- Origin: Copenhagen, Denmark
- Genres: Eurodance
- Years active: 1997–present
- Labels: Sony Music Columbia Records Epic Records
- Members: Trine Bix Jesper Tønnov Lucas Sieber

= Daze (band) =

Danish Eurodance band

Daze is a Danish Eurodance band, best known for their singles "Superhero", "Toy Boy" and "Together Forever (The Cyber Pet Song)". The group's members are Trine Bix, Jesper Tønnov and Lucas Sieber.

The group's "zany" "turbo-pop" musical style is compared to that of Danish-Norwegian Europop band Aqua.

==History==
Daze started out as Systematixx in 1994, with Trine Bix, Jesper Tønnov, Lucas Sieber and Steen Bay Hansen. In 1997, Bix, Tønnov and Sieber decided to form a new band, and chose the name Daze, which was a brainchild of RnB producer Karlin. Steen did not join the group for unknown reasons.

The group's music is inspired by Aqua, Dr. Alban and Herbie Crichlow.

The group's debut album, Super Heroes, initially published in Scandinavia by Sony Music, sold 31,000 copies on the release date and was later released in the United States by Columbia Records and in non-Nordic global territories by Epic Records. It became a double platinum international hit.

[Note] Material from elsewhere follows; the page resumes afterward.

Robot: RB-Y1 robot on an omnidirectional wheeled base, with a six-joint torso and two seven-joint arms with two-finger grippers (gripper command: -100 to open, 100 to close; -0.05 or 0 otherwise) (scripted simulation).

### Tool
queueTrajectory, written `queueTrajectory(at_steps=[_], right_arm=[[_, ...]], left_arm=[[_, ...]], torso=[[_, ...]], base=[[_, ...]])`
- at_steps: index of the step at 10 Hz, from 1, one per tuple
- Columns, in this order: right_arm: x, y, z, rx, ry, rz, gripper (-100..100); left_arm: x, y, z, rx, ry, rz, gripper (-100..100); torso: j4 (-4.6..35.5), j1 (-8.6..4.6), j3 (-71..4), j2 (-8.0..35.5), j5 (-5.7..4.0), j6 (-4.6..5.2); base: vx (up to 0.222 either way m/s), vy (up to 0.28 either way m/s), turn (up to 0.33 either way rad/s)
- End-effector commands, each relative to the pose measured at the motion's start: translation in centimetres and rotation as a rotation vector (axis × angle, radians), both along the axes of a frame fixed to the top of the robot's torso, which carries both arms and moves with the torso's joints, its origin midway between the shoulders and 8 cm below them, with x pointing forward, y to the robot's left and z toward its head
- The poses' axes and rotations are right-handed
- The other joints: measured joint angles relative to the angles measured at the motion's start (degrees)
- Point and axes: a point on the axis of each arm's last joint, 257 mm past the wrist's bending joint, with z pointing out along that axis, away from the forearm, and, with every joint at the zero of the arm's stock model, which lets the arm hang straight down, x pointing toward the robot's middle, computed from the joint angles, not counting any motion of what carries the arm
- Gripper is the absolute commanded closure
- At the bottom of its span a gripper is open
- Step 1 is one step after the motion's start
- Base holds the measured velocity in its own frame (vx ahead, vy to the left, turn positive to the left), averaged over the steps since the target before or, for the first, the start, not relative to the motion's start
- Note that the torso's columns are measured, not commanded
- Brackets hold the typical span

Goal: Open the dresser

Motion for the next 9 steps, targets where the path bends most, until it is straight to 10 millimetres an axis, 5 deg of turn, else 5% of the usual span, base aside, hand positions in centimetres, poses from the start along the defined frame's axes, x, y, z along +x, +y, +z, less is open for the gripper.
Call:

In February 1998, the group won the Danish Grammy Award for Best Dance Album of 1997. Their debut single, "Superhero", was nominated as 1997 Danish hit of the year by G.A.F.F.A. magazine. It was also very famous in Argentina during those years.

In 2012, the group announced on their official Facebook page that their new single would be called "Fool Me". On 23 June 2012, it was released to digital music stores, such as iTunes and Spotify, in Europe, along with an extended mix. It also features their original logo, which was dropped after the release of Super Heroes in the late 90s and replaced by the flame logo. An international release date is expected soon.

In 2013, the group competed in the Dansk Melodi Grand Prix selection in Denmark for a place in the Eurovision Song Contest with another new single, "We Own the Universe".

==Discography==

===Albums===
- 1997 - Super Heroes
- 1999 - They Came to Rule

===Singles===

Year: Single; Peak chart positions; Album
BEL (Vl): BEL (Wa); DEN; FIN; NED; NOR; NZ; SWE
1997: "Superhero"; —; —; 2; 2; 32; 2; 42; 11; Super Heroes
"Toy Boy": —; —; 3; 14; —; —; —; 47
1998: "Together Forever (The Cyber Pet Song)"; 11; 30; —; 6; —; 11; —; 5
1999: "15 Minutes of Fame"; —; —; —; —; —; —; —; 54; They Came to Rule
2000: "2nd Chance"; —; —; —; —; —; —; —; —
2012: "Fool Me"; —; —; —; —; —; —; —; —; Non-album singles
2013: "We Own the Universe"; —; —; —; —; —; —; —; —
"—" denotes items which were not released in that country or failed to chart.